I attended the open house held in memorial Hall and reviewed the traffic calming study presented there by Bunt and associates, who claim to be professionals in this field.
I was very disappointed in the quality of their work which, in my opinion, fell well short of professional standards.
They had obviously not done any research into Harrison’s traffic patterns or even the basic traffic infrastructure, a very necessary first step in understanding the current traffic situation’s evolution and patterns of use.

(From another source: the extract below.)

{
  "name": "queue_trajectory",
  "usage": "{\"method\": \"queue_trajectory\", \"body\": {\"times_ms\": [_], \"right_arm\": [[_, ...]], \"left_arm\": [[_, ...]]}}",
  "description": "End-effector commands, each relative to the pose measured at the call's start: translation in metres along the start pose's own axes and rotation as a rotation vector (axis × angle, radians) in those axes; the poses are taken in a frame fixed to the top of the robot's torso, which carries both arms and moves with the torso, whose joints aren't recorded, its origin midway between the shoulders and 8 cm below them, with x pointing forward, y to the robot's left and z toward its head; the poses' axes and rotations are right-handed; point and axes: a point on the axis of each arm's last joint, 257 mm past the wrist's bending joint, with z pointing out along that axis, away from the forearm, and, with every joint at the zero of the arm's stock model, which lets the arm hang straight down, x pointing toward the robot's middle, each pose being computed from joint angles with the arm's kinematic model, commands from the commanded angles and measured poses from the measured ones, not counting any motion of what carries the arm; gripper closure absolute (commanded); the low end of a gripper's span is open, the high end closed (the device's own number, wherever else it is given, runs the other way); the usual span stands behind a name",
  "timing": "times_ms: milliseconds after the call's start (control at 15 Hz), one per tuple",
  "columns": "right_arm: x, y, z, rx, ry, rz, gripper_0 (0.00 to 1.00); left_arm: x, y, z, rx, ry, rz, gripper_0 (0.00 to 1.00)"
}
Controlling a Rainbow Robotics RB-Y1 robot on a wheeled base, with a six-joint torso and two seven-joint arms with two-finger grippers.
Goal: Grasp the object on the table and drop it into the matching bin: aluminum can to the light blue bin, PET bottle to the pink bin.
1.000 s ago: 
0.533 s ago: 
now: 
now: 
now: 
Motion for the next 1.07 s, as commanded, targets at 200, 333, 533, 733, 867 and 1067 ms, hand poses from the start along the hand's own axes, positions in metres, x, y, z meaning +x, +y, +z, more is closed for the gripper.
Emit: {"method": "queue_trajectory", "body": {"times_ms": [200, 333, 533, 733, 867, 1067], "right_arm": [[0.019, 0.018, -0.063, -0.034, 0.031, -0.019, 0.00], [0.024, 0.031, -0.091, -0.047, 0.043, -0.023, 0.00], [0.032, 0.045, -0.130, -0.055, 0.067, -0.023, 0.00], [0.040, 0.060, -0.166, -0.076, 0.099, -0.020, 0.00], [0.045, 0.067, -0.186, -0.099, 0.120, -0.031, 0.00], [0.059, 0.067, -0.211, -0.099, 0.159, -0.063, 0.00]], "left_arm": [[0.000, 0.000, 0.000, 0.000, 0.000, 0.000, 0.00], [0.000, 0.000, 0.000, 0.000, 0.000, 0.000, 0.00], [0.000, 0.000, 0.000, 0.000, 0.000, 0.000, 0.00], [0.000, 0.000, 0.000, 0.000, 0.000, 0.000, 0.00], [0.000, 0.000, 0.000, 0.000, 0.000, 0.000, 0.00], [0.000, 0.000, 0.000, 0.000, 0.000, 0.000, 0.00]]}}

The first glaring error I noted was that they had Hot Springs Road ending at the Plaza and this was shown as the main traffic artery in the village. How ridiculous to claim that the main flow of traffic in Harrison originates and ends at this plaza.
When I questioned them on this, they seemed not to realize that the provincial highway (Hwy 9) turns east on Lillooet and carries on through the village via Rockwell Drive. They seemed to be completely unaware of the volume and nature of the traffic passing through the village on this route and actually showed east Lillooet Avenue as a residential street!
Such nonsense remains nonsense, even when presented by ‘professionals’.
I asked them how they had incorporated Harrison’s existing traffic plans and street schedules into their study.
They hadn’t even bothered to look at these, even though these studies and plans form a part of the OCP and the long-term financial forecasts, budgets and infrastructure funding plans.
How can Bunt & Co. claim to have conducted a study when they refuse to recognise that Harrison actually has a traffic plan already in place, all legally adopted and approved, on which land-use and budget decisions are based.
Those existing traffic plans have clearly established the status of streets in Harrison (the street schedule) and their function in the traffic pattern.
You don’t need (or shouldn’t need) Vancouver consultants to help you understand something so basic, simple and fundamental as this in such a small village.
Residential streets carry traffic from that street only and are usually dead-ended like East Echo, East Naismith, Lakberg, Juniper Place etc.
Collector streets provide access to these, such as Miami River Drive, Balsam, Pine, Emerald, and Myng.
Connector streets (eg. Emerald, Alder, Pine) link the two arterial roads (Hot Springs Rd. and McCombs).
In the downtown area, they link Lillooet, Cedar and the Esplanade (eg. St Alice, Maple, Chehalis, Spruce).
The village’s single arterial street is the North-South Eagle-McCombs Drive-McPherson route.
This was built and paved and bridged with local and provincial funding to provide a type of perimeter road and also to serve as an alternate route to Hot Springs Road which can easily be closed by accidents, fires, trees, bridge problems etc.
It is designated as the official detour route in the emergency plans and must be kept open to all traffic, including trucks, low loaders and the industrial traffic heading up Harrison East Forest Service Road.
It seems pretty clear that the Bunt study was not really a study at all but a cynical attempt to justify the degrading of McCombs Drive from an arterial road to a residential street and support all the misguided obstacles and impediments placed on it by the current council.
As a taxpayer, I resent the wasting of my money on hiring such consultants to cover up the bungling in the management of my community.
I suppose you needed to throw good money after bad when you have wasted so much on the misguided installations on McCombs Drive which have driven traffic off this designated arterial route and into residential neighbourhoods, disturbing the quality of life for so many residents.